What is wanted is every line below from the one with "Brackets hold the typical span" up to and including the one with "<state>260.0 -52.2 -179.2", retyped exactly, pictures excluded, nothing else.

*** SOURCE MATERIAL ***

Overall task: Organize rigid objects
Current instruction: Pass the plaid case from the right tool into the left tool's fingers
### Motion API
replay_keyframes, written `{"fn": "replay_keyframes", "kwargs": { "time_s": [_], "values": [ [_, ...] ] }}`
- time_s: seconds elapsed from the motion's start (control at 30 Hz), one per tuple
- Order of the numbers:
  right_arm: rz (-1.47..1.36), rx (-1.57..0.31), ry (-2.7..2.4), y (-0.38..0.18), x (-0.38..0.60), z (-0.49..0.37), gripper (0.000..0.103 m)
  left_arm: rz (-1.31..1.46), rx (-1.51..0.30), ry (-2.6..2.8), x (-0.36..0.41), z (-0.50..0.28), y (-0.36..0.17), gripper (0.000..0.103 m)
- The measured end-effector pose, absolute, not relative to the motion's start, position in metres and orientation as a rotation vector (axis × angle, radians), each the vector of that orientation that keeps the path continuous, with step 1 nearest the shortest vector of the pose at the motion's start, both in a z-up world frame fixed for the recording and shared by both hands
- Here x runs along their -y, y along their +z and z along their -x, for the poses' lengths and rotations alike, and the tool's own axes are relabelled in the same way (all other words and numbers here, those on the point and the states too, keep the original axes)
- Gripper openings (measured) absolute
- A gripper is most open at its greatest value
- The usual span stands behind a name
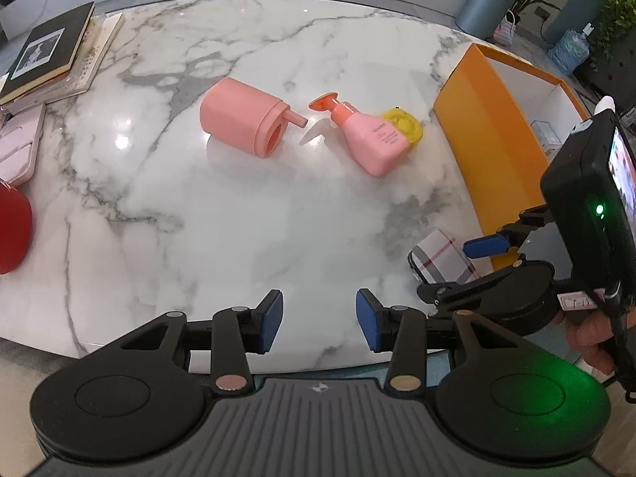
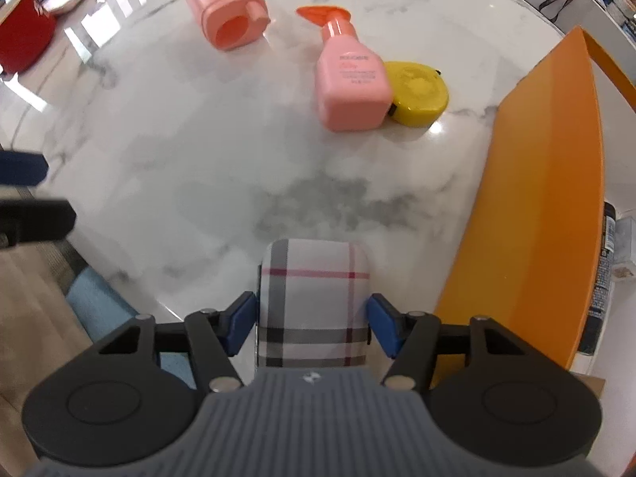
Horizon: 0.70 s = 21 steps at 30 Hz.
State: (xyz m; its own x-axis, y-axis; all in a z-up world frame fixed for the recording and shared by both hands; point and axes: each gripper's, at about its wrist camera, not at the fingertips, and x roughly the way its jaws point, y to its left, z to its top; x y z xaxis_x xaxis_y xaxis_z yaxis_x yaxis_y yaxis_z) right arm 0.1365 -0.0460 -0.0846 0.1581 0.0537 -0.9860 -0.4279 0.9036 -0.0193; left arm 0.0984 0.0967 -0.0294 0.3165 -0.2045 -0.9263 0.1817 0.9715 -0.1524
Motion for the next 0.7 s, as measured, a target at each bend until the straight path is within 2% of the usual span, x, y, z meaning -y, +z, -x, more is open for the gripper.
{"fn": "replay_keyframes", "kwargs": {
  "time_s": [0.33,0.53,0.6,0.7],
  "values": [
    [0.011,-1.341,0.441,-0.081,0.021,-0.157,0.062,0.021,-1.235,-0.166,-0.116,-0.106,-0.031,0.051],
    [-0.051,-1.310,0.454,-0.071,0.021,-0.159,0.060,0.029,-1.255,-0.162,-0.115,-0.111,-0.037,0.052],
    [-0.029,-1.307,0.424,-0.066,0.028,-0.158,0.040,0.055,-1.272,-0.181,-0.111,-0.113,-0.041,0.053],
    [0.039,-1.313,0.392,-0.066,0.038,-0.159,0.022,0.104,-1.297,-0.204,-0.102,-0.116,-0.050,0.058]
  ]
}}
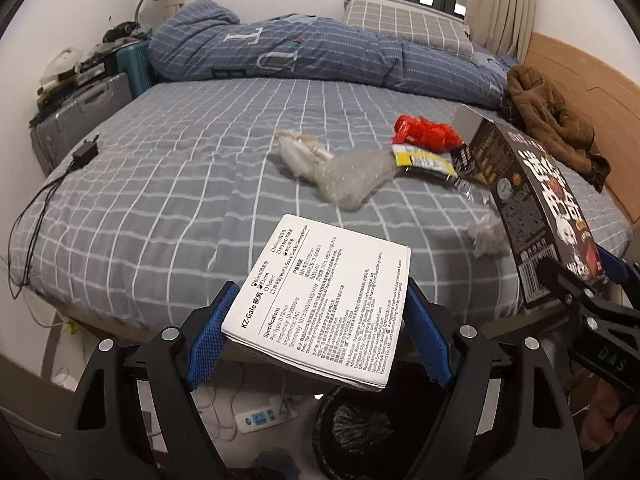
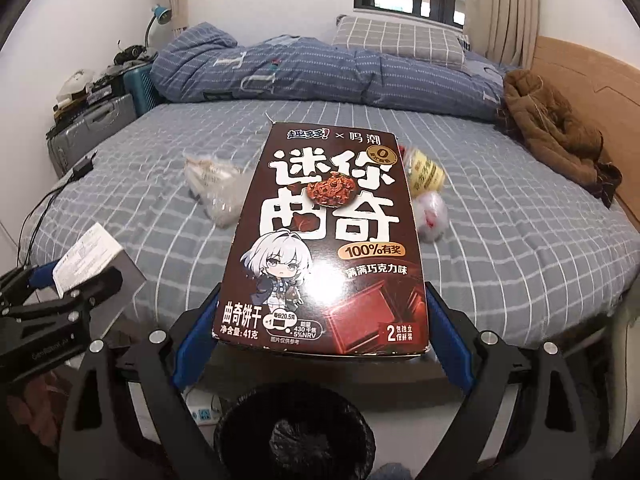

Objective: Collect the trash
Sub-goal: 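Carry the brown box and white box down toward the black trash bin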

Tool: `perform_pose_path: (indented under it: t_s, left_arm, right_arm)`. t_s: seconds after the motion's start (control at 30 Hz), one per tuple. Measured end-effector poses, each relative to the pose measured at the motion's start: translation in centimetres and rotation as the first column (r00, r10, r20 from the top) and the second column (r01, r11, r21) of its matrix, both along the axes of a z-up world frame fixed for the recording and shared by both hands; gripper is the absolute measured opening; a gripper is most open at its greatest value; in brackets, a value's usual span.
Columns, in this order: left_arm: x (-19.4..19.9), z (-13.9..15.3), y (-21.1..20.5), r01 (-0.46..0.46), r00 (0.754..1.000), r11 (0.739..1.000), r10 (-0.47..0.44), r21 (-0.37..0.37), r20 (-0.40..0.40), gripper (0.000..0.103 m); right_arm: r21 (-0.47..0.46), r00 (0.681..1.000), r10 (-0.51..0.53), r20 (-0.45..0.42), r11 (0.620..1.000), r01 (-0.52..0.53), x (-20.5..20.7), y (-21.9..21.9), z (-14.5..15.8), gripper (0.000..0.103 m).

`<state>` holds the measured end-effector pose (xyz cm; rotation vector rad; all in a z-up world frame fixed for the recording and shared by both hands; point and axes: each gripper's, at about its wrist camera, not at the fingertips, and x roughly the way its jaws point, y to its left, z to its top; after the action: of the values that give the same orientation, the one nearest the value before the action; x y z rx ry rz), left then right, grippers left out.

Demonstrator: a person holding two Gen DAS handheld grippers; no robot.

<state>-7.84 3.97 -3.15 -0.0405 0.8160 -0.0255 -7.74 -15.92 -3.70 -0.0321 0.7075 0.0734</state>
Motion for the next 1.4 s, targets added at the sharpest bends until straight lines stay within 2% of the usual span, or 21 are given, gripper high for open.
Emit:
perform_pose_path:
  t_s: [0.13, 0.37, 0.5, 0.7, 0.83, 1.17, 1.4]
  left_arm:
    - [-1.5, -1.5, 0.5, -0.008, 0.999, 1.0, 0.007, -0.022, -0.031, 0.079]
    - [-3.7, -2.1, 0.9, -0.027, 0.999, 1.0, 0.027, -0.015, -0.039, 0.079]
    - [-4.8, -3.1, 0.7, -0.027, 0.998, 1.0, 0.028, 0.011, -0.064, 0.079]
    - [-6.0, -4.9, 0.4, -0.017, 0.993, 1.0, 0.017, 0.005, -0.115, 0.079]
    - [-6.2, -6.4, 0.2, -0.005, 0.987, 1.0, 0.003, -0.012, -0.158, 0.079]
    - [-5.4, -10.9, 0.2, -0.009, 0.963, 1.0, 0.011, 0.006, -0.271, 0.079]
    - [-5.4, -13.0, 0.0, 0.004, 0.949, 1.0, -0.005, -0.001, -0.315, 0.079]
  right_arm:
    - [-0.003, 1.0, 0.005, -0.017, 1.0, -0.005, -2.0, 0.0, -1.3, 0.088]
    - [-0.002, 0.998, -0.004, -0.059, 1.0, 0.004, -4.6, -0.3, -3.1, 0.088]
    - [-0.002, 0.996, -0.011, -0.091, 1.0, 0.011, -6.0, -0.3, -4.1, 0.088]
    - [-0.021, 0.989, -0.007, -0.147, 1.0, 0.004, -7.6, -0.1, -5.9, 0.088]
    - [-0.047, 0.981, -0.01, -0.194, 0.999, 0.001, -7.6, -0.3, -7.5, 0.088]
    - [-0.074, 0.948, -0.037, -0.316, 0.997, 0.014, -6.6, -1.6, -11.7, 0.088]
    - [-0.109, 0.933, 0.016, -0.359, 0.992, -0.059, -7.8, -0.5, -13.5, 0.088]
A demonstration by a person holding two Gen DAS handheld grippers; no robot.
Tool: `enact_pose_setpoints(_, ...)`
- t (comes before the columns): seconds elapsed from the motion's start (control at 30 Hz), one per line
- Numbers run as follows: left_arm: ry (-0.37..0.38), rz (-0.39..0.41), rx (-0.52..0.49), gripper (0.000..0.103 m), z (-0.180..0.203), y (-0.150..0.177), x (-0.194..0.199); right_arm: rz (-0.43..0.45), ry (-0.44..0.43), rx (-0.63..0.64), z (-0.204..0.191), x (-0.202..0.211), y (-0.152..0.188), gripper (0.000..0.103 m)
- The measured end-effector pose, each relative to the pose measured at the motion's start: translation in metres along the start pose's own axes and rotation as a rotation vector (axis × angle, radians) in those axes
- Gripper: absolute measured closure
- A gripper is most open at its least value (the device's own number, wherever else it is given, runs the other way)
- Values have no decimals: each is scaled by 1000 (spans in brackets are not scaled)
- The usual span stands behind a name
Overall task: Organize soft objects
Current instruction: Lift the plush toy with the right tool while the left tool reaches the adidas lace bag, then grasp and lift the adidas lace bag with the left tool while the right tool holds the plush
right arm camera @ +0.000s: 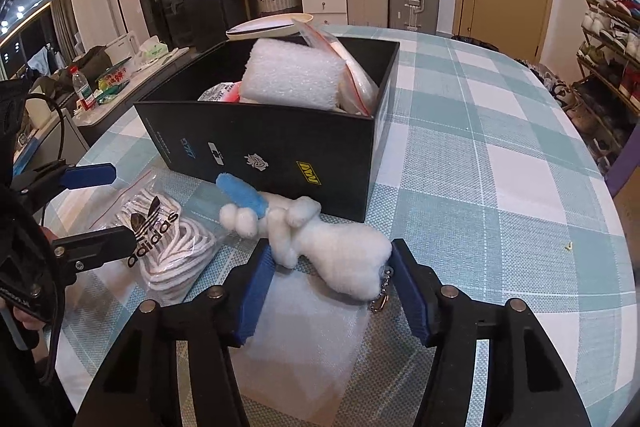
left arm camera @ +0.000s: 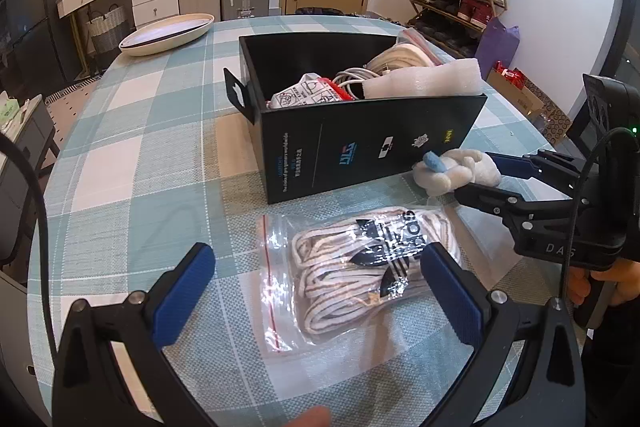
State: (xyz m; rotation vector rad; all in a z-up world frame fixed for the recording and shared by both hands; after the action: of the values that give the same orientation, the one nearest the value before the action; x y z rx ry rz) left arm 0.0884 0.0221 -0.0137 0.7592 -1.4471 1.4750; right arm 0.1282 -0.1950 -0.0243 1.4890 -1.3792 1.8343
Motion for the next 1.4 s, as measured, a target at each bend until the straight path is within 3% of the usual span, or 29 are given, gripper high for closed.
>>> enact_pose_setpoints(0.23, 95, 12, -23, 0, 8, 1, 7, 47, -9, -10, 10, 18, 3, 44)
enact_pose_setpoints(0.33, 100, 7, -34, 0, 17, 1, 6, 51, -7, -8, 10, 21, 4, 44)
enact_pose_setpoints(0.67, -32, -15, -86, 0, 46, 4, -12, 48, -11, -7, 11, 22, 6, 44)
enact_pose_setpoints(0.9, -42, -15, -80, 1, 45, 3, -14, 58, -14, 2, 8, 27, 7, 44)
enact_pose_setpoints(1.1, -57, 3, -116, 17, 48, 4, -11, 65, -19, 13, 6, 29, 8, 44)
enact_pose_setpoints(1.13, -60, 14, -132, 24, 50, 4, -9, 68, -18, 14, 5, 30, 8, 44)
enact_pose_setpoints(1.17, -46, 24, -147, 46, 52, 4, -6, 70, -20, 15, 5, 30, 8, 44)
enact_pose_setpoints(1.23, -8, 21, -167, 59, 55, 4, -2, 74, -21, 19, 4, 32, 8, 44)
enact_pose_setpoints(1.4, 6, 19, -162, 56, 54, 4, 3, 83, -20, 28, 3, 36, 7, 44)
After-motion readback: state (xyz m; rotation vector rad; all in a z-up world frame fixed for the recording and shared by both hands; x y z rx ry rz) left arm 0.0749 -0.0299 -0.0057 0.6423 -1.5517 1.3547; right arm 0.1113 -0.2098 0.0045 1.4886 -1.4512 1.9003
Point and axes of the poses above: each gripper's, at about its wrist camera, not at the fingertips, and x roughly against the way its jaws point, z to its right, y to its underside, the point moved 1 cm from there along -x, roughly the way its jaws point, and after that the axes turned 15 degrees about -z, right-handed, at the moved point
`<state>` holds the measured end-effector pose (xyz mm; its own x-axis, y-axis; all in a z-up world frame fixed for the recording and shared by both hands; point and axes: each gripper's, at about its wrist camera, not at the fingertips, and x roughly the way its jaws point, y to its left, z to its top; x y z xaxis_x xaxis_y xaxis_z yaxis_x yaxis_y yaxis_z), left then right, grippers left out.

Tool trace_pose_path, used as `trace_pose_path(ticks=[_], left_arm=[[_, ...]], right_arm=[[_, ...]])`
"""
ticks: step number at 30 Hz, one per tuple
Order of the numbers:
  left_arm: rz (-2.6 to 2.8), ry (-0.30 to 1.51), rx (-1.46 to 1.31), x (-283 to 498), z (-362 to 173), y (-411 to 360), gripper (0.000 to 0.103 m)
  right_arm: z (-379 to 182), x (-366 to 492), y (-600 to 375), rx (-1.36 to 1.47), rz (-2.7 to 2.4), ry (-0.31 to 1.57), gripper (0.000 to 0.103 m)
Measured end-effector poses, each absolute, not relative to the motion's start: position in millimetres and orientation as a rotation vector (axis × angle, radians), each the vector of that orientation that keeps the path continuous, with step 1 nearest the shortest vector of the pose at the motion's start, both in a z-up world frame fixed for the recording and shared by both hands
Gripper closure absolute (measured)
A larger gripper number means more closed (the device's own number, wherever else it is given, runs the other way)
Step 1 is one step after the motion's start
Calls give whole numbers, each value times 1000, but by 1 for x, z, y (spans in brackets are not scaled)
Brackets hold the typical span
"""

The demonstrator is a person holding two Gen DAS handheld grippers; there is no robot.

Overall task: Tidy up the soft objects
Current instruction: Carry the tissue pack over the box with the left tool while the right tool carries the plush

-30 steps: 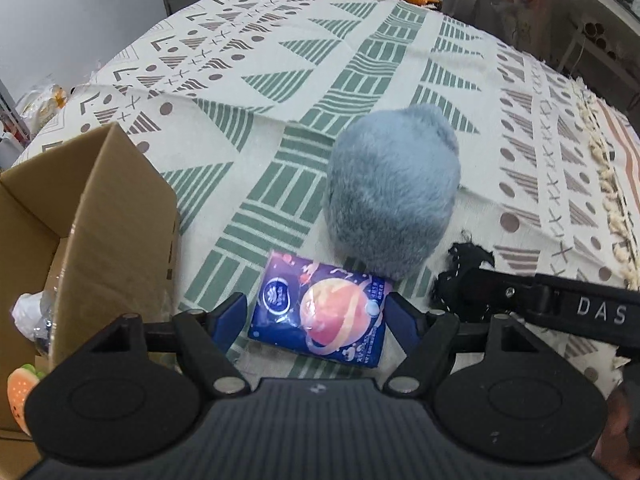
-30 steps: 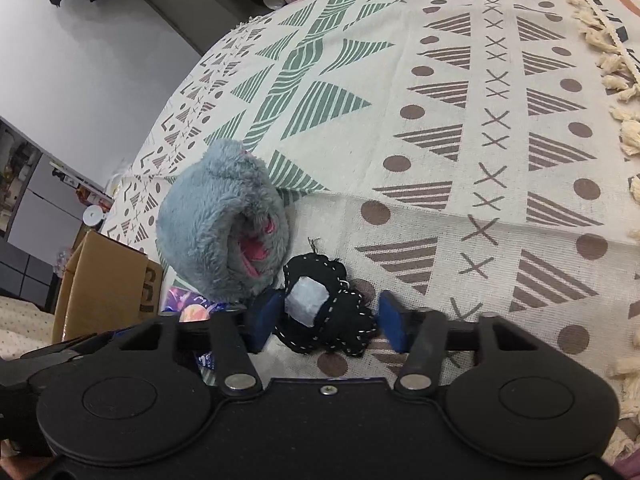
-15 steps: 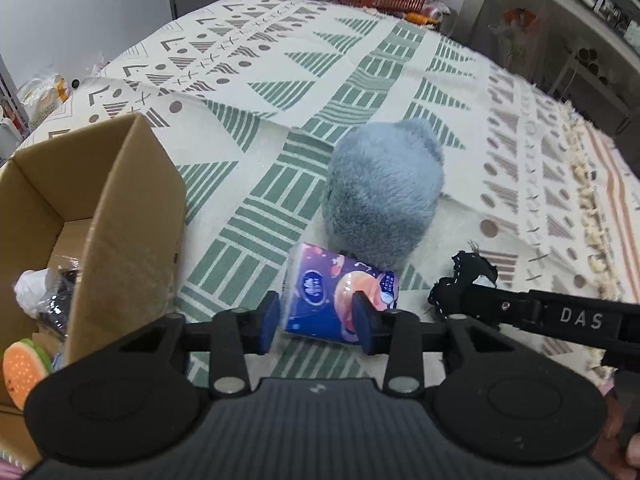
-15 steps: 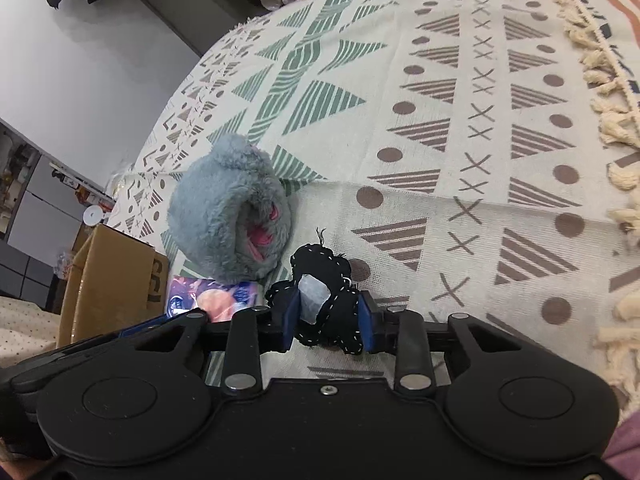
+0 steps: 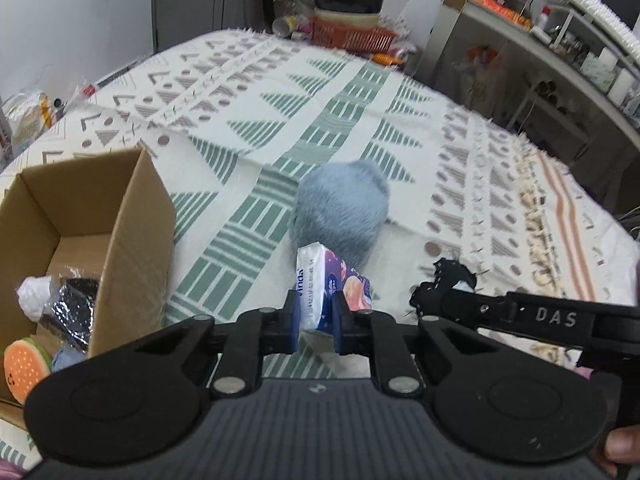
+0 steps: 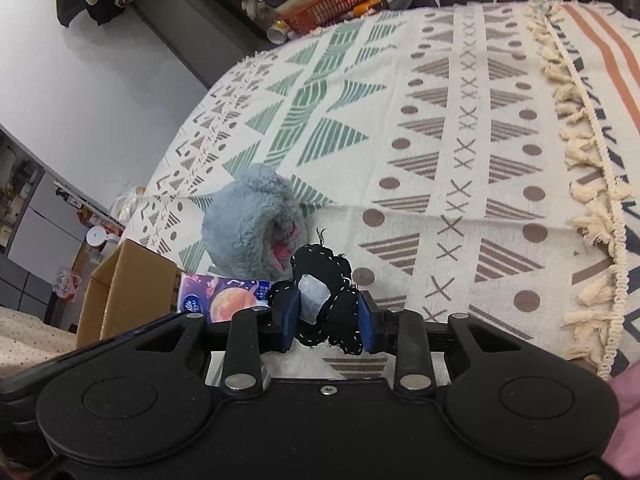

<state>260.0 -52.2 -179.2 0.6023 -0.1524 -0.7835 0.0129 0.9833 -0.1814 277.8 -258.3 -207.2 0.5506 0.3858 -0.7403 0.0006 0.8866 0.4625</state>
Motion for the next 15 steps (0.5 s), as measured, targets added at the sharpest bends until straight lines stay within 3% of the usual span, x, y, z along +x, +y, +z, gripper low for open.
trace_pose_path(ticks=[15], left_arm=[[-99,812,-223,236,-120,-20,89]], right_arm=[[-157,260,-247,384,254,843,72]])
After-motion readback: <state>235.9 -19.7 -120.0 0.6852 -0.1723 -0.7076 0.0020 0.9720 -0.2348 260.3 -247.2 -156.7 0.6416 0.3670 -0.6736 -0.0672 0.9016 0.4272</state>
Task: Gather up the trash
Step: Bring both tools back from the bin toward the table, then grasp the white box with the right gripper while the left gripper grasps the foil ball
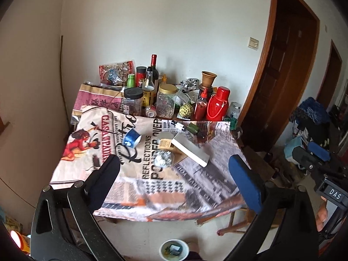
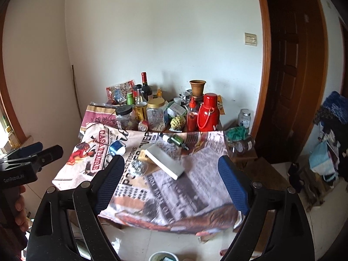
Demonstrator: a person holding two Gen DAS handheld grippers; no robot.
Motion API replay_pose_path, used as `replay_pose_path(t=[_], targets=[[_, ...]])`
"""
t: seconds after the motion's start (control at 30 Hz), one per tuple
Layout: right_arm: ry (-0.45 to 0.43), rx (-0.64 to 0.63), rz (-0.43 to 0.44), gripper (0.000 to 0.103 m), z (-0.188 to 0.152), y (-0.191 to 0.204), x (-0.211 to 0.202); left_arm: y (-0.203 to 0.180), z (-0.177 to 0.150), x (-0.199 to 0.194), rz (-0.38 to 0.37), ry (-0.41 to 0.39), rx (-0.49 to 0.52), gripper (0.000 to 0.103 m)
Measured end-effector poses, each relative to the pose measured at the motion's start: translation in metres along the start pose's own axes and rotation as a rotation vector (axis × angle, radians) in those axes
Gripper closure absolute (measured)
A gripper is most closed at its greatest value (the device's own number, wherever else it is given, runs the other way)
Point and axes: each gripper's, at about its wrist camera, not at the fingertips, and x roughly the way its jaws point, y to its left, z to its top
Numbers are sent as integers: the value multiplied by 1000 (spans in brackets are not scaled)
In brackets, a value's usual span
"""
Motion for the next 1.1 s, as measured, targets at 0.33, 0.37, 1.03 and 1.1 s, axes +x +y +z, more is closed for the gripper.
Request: replay_pose_path(t=[0.33, 0.37, 1.03, 1.1], targets=[[23, -78, 101, 17, 38, -41, 53, -36, 39, 57, 65, -13, -90, 3], [30, -83, 110, 17, 39, -42, 58, -37, 40, 61, 73, -10, -93, 3], [267, -44, 113, 17, 32, -6, 199, 35, 64, 196, 82, 225, -30, 3], [297, -53, 124, 17, 25, -3, 214, 43, 63, 212, 83, 262, -17, 3]])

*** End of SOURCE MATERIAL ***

YOUR SOLUTION:
Brackets hold the typical span
"""

The demonstrator is a person holding two Gen DAS handheld grippers; there is no robot.

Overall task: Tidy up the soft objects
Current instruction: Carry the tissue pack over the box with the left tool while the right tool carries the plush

-30 steps: 
-30 steps: 
-15 steps: 
-15 steps: 
+0 steps: 
+0 steps: 

<state>260.0 -52.2 -179.2 0.6023 -0.1524 -0.7835 0.0129 0.9833 -0.1814 277.8 -258.3 -207.2 0.5506 0.3858 -0.7403 0.0006 0.8866 0.4625</state>

No more output will be produced for this exercise.